Latent variables: The mixture model has a natural interpretation using a latent variable z (a one-hot vector) indicating which component generated each data point. The generative process: sample z_k = 1 with probability π_k, then sample x from p(x|k). We never observe z directly — it's "hidden" or "latent." This latent variable perspective leads directly to the EM algorithm.

The challenge: with latent variables, the log-likelihood contains a sum inside a logarithm, making direct optimization difficult. The EM algorithm handles this elegantly.

Check: What is the role of latent variables in a mixture model?

They indicate which component generated each data point, but are never observed They store the model parameters They are the input features

Chapter 1: K-Means Clustering

K-means is the simplest clustering algorithm. It assigns each data point to the nearest cluster center, then updates centers to the mean of assigned points.

Algorithm:

1. Initialize K cluster centers μ₁, ..., μ_K.

2. Assign: Each point x_n to nearest center: r_nk = 1 if k = arg min_j ||x_n − μ_j||².

3. Update: μ_k = ∑_n r_nk x_n / ∑_n r_nk.

4. Repeat 2-3 until convergence.

The objective minimized is:

J = ∑_n=1^N ∑_k=1^K r_nk ||x_n − μ_k||²

K-means as hard EM: K-means is a limiting case of EM for Gaussian mixtures. When all covariances are σ²I and we take σ² → 0, the "soft" responsibilities γ(z_nk) (probabilities of assignment) become "hard" assignments r_nk ∈ {0, 1}. K-means is the zero-temperature limit of a Gaussian mixture model.

Limitations: K-means assumes spherical clusters of equal size, makes hard assignments (no uncertainty), and is sensitive to initialization. Gaussian mixtures address all of these.

Check: How is K-means related to Gaussian mixtures?

K-means is the hard-assignment, zero-variance limit of EM for Gaussian mixtures K-means uses Gaussians directly They are completely unrelated

Chapter 2: Gaussian Mixture Models

A Gaussian mixture model (GMM) uses K Gaussian components:

p(x) = ∑_k=1^K π_k N(x|μ_k, Σ_k)

Parameters: K mixing coefficients π_k, K mean vectors μ_k, and K covariance matrices Σ_k.

The responsibility of component k for data point x_n is the posterior probability:

γ(z_nk) = p(z_k=1|x_n) = π_k N(x_n|μ_k, Σ_k) / ∑_j π_j N(x_n|μ_j, Σ_j)

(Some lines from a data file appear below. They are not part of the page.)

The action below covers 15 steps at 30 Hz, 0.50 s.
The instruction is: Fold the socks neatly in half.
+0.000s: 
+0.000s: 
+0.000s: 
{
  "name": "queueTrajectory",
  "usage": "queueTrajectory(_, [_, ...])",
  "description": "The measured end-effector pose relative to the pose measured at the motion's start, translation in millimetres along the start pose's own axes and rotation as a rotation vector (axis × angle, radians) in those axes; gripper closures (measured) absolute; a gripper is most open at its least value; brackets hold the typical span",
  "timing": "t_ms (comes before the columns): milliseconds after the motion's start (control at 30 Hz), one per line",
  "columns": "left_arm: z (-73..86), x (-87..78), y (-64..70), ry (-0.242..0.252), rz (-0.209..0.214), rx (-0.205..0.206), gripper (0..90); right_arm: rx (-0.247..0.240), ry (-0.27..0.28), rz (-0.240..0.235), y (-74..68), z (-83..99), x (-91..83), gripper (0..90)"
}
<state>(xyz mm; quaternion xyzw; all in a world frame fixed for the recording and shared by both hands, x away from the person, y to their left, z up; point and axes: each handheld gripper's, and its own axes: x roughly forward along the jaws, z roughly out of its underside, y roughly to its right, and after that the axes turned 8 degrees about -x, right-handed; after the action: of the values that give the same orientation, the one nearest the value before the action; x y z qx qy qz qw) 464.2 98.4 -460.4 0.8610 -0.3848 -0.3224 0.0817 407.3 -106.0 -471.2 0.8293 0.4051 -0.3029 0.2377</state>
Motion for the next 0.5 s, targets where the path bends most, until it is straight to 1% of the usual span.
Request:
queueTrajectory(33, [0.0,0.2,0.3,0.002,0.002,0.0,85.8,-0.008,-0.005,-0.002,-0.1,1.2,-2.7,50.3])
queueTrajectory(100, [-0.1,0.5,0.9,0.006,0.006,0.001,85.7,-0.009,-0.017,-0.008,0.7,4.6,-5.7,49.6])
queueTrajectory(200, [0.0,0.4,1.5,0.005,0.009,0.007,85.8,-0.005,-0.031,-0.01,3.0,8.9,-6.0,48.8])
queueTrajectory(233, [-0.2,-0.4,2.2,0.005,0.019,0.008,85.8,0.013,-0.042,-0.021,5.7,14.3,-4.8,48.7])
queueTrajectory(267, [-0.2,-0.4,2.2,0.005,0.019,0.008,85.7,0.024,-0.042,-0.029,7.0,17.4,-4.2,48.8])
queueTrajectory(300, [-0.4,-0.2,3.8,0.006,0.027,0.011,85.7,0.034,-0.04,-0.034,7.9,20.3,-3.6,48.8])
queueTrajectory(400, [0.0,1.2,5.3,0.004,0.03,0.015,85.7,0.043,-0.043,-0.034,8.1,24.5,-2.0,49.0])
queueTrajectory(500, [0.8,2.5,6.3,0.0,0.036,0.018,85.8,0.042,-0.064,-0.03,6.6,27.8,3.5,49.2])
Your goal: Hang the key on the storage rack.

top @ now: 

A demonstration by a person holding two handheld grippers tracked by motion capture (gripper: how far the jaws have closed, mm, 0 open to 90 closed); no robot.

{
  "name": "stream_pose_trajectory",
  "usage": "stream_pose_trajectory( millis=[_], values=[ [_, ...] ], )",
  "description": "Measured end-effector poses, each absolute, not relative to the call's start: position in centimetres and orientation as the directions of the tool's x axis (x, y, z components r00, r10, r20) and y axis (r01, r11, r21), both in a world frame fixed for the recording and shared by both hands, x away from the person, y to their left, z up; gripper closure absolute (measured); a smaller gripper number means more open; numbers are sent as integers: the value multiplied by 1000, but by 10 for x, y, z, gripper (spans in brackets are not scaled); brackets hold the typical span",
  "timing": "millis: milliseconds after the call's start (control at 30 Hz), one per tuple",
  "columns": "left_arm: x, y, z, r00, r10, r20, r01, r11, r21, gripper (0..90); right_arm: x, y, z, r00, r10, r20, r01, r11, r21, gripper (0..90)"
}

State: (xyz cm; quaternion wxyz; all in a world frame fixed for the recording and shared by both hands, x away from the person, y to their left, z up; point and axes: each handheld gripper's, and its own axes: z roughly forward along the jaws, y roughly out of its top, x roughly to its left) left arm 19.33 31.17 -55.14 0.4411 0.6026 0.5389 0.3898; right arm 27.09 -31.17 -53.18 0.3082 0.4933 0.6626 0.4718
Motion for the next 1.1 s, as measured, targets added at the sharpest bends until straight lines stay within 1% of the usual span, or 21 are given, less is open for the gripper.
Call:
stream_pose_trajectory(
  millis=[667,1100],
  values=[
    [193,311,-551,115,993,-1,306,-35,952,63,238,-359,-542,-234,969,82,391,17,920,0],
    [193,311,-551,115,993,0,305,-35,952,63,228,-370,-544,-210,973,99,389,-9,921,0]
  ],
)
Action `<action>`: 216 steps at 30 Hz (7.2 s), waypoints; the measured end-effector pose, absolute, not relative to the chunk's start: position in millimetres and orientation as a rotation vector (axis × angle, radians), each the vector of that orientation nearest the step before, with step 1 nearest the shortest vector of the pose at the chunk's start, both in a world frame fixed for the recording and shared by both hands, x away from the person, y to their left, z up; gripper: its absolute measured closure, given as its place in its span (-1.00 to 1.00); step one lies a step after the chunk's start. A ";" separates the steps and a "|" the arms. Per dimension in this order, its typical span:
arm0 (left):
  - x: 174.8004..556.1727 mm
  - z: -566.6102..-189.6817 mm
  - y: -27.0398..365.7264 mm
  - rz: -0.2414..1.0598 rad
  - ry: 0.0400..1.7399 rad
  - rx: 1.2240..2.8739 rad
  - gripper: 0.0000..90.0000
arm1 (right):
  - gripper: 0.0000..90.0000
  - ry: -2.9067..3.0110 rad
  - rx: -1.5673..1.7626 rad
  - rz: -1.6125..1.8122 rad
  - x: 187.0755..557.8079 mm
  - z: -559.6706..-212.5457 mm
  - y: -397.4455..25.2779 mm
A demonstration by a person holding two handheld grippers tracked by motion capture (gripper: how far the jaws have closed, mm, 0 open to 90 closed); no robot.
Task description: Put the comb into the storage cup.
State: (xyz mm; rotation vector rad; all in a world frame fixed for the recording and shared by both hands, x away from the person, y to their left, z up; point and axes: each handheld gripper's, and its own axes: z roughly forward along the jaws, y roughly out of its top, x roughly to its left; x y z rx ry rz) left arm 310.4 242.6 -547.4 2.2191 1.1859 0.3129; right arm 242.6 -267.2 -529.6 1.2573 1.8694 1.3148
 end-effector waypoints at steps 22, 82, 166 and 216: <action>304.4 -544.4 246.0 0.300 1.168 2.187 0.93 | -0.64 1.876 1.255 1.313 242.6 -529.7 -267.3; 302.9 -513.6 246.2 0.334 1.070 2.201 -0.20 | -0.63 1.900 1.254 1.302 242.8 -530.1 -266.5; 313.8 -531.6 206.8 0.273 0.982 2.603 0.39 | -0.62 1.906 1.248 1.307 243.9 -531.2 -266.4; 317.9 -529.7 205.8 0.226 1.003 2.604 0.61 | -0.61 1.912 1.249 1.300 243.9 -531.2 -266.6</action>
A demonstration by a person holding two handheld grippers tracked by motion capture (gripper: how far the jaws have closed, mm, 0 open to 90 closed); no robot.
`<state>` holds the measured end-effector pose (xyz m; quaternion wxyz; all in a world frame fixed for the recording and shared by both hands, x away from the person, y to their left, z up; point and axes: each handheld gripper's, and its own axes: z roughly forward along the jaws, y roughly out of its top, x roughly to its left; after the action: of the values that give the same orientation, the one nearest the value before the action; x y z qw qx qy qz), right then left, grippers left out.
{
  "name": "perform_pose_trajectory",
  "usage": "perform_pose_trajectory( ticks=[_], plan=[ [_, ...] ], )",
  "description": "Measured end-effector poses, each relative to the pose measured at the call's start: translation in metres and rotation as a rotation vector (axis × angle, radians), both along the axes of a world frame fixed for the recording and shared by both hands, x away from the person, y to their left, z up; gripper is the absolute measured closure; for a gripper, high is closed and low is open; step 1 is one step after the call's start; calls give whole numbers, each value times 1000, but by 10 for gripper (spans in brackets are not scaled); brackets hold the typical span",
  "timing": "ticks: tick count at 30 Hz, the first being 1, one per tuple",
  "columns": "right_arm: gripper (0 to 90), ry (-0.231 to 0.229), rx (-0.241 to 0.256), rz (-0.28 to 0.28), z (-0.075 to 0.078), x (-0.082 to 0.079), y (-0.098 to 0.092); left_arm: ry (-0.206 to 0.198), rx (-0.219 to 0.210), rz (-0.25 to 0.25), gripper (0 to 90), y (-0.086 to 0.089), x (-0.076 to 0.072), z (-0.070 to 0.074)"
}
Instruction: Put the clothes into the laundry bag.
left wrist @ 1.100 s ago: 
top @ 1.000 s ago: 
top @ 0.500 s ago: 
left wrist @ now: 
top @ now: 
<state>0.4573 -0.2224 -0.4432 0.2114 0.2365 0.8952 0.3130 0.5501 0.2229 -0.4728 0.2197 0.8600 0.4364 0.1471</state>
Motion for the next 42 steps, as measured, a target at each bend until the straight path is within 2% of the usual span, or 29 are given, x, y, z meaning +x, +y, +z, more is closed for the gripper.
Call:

Soft vs hard assignment: Unlike K-means where each point belongs to exactly one cluster, the GMM gives each point a probability of belonging to each cluster. Point x_n might have responsibilities (0.7, 0.2, 0.1) across three components — 70% likely from component 1, 20% from 2, 10% from 3. This captures uncertainty in cluster membership.

Check: What is a "responsibility" in a Gaussian mixture model?

The posterior probability that a particular component generated a given data point The mixing coefficient of a component The distance from a point to a cluster center

Chapter 3: Maximum Likelihood Difficulties

The log-likelihood for a GMM is:

ln p(X|π, μ, Σ) = ∑_n=1^N ln { ∑_k=1^K π_k N(x_n|μ_k, Σ_k) }

The sum inside the logarithm prevents a closed-form solution. Setting derivatives to zero gives equations that couple all parameters together — no clean solution like single-Gaussian ML.

Singularities: The GMM likelihood has dangerous singularities. If a component "collapses" onto a single data point (μ_k → x_n, σ_k → 0), the Gaussian density N(x_n|μ_k, σ_k²) → ∞. The log-likelihood goes to infinity! This is a pathology of maximum likelihood — the Bayesian approach (Chapter 10) avoids it by putting priors on the parameters.

Other issues: identifiability (K! equivalent modes from relabeling components), sensitivity to initialization (EM finds local maxima, not the global maximum), and choosing K (model selection).

Check: What pathology can occur in maximum likelihood estimation of GMMs?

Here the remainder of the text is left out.